Directions for this task: Transcribe the listing below exactly, without pictures.

Information provided:
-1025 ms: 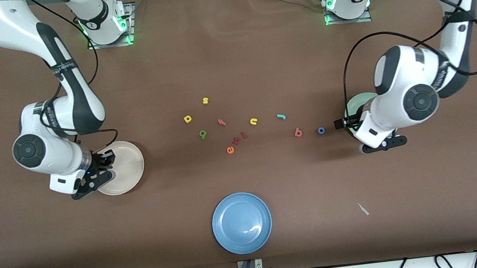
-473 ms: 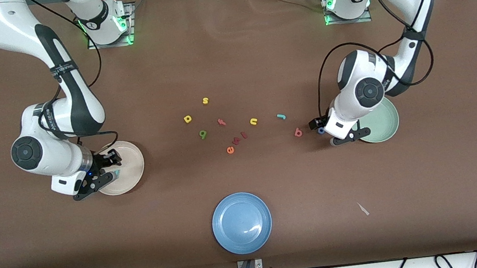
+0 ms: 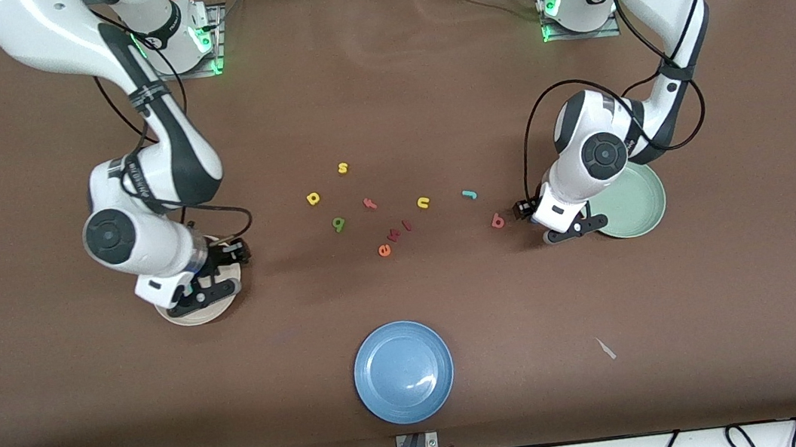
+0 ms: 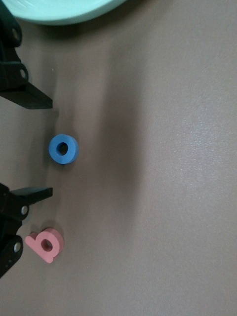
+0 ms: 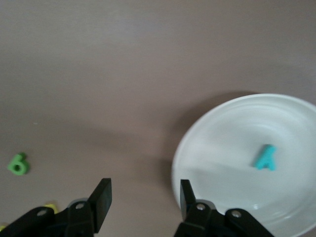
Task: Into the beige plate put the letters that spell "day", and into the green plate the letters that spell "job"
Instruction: 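Lift the blue o with the left gripper while the right gripper reaches the a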
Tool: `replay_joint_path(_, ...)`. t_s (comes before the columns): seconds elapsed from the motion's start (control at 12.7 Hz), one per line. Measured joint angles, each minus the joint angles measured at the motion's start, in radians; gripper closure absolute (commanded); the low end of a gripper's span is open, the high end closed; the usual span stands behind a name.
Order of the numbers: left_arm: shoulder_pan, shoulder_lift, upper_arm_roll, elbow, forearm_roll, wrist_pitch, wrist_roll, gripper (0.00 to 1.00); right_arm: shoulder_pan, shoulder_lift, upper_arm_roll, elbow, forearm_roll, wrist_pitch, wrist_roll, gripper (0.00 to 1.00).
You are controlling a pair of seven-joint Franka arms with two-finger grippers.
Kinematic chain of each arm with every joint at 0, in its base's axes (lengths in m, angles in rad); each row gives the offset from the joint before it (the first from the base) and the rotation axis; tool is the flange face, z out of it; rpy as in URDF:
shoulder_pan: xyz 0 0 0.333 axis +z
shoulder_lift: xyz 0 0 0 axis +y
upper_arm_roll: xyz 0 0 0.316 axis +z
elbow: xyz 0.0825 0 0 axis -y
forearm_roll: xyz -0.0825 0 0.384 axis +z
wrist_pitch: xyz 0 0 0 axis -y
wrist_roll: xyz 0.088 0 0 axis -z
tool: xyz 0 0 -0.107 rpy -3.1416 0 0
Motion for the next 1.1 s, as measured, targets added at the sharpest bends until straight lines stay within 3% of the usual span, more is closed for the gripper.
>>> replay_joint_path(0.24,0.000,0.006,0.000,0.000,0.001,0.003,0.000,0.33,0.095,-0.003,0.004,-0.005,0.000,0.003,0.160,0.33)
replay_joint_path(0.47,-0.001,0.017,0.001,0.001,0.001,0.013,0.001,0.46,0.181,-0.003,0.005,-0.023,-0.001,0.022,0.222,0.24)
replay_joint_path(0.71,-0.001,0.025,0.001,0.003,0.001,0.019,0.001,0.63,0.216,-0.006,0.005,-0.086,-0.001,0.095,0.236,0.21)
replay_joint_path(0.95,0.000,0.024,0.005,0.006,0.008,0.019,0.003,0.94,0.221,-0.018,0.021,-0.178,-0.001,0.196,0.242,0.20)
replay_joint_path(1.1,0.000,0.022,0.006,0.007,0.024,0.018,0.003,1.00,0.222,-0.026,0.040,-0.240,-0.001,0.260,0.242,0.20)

Worked solution:
-1025 ms: 
-473 ms: 
+0 ms: 
+0 ms: 
+0 ms: 
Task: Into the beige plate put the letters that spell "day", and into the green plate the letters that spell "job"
Instruction: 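Lift the blue o with the left gripper while the right gripper reaches the a
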Tool: `replay_joint_path(_, ...)`. t_s (comes before the columns): seconds elapsed from the motion's start (control at 12.7 Hz), one per line. Measured joint angles, each minus the joint angles measured at the motion's start, in radians; gripper closure absolute (commanded); the low end of a gripper's span is open, the high end closed; the usual span stands behind a name.
Order of the numbers: left_arm: shoulder_pan, shoulder_lift, upper_arm_roll, elbow, forearm_roll, wrist_pitch, wrist_roll, gripper (0.00 to 1.00); right_arm: shoulder_pan, shoulder_lift, upper_arm_roll, elbow, forearm_roll, wrist_pitch, wrist_roll, gripper (0.00 to 1.00).
You are controlling a pair of seven-joint Franka arms with two-finger grippers.
Kinematic chain of each arm with every joint at 0, in its base's axes (lengths in m, angles in rad); each row gives the offset from the joint before it (the first from the base) and the rotation axis; tool is the flange face, z out of it; rpy as in URDF:
shoulder_pan: xyz 0 0 0.333 axis +z
shoulder_lift: xyz 0 0 0 axis +y
upper_arm_roll: xyz 0 0 0.316 axis +z
elbow: xyz 0.0825 0 0 axis -y
forearm_roll: xyz -0.0825 0 0.384 axis +z
wrist_pitch: xyz 0 0 0 axis -y
wrist_roll: xyz 0.088 0 0 axis -z
tool: xyz 0 0 -0.107 rpy -3.1416 0 0
Motion for the next 1.1 s, as measured, targets added at the sharpest bends until straight lines stay within 3% of the usual span, more is closed for the gripper.
>>> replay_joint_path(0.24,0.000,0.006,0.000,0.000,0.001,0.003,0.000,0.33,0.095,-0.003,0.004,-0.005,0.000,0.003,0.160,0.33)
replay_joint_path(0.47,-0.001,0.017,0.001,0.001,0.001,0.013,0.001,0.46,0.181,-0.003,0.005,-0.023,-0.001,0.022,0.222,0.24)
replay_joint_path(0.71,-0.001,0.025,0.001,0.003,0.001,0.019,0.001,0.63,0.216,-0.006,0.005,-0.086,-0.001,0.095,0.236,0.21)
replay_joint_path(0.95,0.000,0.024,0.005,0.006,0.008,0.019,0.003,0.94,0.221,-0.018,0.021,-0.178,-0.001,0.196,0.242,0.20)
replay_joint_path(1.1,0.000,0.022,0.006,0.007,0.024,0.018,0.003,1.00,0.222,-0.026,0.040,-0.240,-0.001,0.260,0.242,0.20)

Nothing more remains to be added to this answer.